Thursday, September 19, 2013

Eight months!

Each month seems to come and go faster and faster! I almost didn't remember it was our 8th month anniversary. I was busy taking care of Relief Society responsibilities as Jeff was working on the deck roof...so no, we didn't do anything grand to commemorate the day, but I don't want to let this opportunity pass to reflect on our 8 months of marriage. Just this week, I had been reading an article about divorced and blended families. In the article, it reported that the average amount of time it takes a family to be fully functioning and "blended" is approximately 5 years! I was a little disheartened by that statistic until I realized that we don't seem to fit that statistic. I have been amazed at how well Jeff, the kids, and I have adapted to being a cohesive, loving family. Now, before you think I'm completely delusional, I am very aware of all the bumps, bruises, and tears we've sustained as we've bumbled down this uncertain path together. It has not been easy...and there are still things that are hard to assimilate, change, or simply deal with. Still, as I see Danny come home from school and feel his arms around me as he gives me a hug or when Laurin will come home from work or school and discuss her day with me or when Dallin proudly tells his friends, "That's my mom." or when Amber shares her fun date stories, I can't help but feel that we have come farther in 8 months than most families can do in those 5 years.

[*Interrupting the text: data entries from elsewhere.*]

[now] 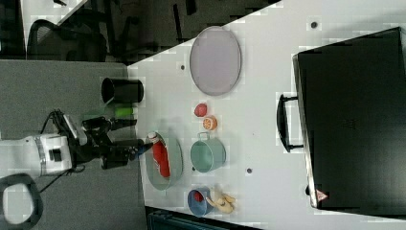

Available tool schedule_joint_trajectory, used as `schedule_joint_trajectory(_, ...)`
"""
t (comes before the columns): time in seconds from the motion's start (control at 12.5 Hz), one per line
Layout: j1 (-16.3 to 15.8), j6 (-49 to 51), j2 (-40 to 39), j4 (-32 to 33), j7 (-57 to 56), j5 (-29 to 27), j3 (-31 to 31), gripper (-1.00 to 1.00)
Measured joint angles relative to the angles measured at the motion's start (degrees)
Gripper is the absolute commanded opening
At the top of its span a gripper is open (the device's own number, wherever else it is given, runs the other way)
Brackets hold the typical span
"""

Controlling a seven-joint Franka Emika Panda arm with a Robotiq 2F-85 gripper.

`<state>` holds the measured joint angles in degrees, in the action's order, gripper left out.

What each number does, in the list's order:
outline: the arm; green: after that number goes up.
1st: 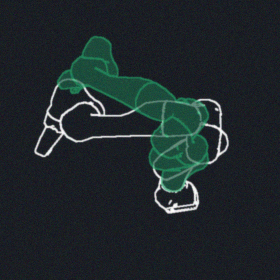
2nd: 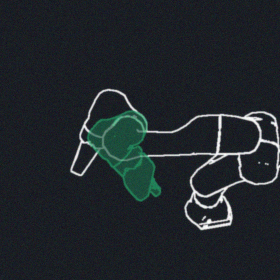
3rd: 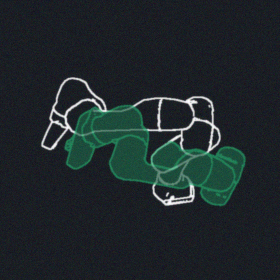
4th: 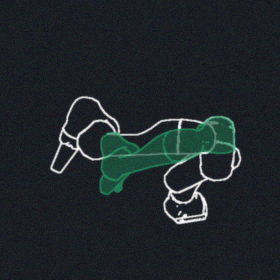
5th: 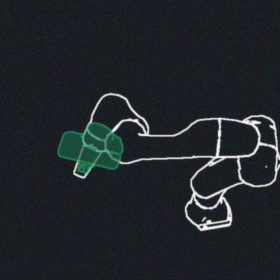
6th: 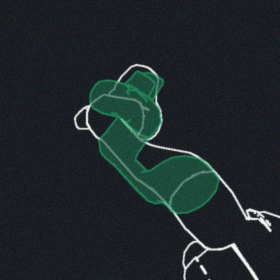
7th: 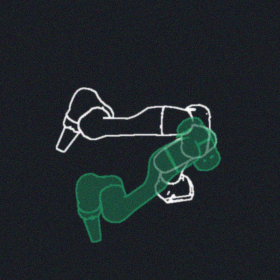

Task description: Pick Ketchup from the table and place it in strainer.

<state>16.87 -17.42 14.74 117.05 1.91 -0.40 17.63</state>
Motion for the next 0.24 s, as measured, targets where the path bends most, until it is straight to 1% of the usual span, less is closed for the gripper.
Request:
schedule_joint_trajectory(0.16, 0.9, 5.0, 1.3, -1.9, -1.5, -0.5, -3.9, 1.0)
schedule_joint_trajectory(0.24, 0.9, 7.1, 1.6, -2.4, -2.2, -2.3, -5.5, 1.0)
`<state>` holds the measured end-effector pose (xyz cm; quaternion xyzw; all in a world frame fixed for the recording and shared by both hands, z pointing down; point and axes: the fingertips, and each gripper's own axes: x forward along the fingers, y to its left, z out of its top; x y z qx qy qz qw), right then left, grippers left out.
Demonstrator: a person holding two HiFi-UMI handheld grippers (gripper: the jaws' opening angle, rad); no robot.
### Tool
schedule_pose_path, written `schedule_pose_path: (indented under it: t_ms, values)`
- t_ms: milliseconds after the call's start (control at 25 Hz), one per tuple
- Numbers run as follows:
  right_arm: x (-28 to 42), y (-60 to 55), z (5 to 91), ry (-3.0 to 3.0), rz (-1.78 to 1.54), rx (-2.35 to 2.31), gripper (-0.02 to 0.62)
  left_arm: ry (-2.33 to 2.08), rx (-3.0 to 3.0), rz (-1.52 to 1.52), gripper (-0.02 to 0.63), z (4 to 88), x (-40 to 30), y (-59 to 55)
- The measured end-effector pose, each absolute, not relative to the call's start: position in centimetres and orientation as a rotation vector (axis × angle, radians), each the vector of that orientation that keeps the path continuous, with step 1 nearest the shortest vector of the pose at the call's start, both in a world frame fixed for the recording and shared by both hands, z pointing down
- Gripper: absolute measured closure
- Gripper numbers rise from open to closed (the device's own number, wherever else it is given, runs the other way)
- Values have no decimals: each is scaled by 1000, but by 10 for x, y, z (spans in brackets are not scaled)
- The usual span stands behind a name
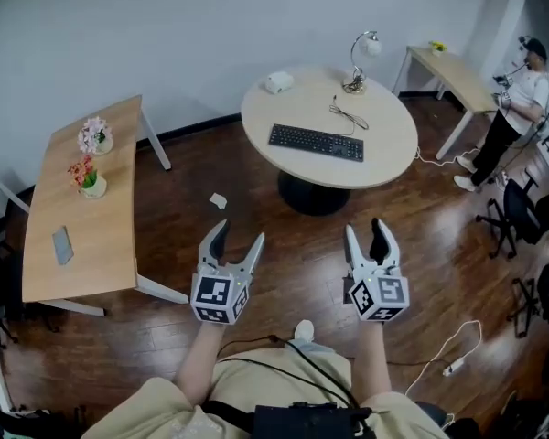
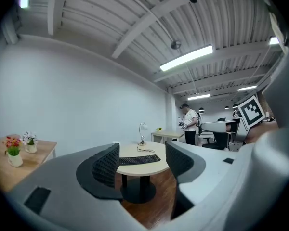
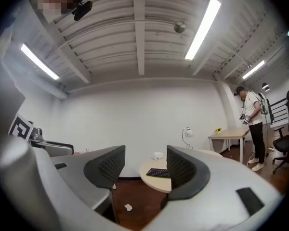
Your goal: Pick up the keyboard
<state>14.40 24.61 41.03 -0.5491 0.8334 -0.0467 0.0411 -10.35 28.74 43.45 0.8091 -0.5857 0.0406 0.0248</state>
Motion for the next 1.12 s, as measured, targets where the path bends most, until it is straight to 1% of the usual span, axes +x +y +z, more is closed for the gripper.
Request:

I can't imagine my life without Jeff and the kids. We are a family! It is frustrating that in the eyes of the law and even the church, I technically have no claim to these kids, but I have felt (on more than one occasion) that while I may not be the biological mother, I am the mother - no matter what the law or church have record of. I love my little family. I couldn't have asked for a more supportive, loving husband or more fun, loving kids. I truly am the luckiest girl in the world!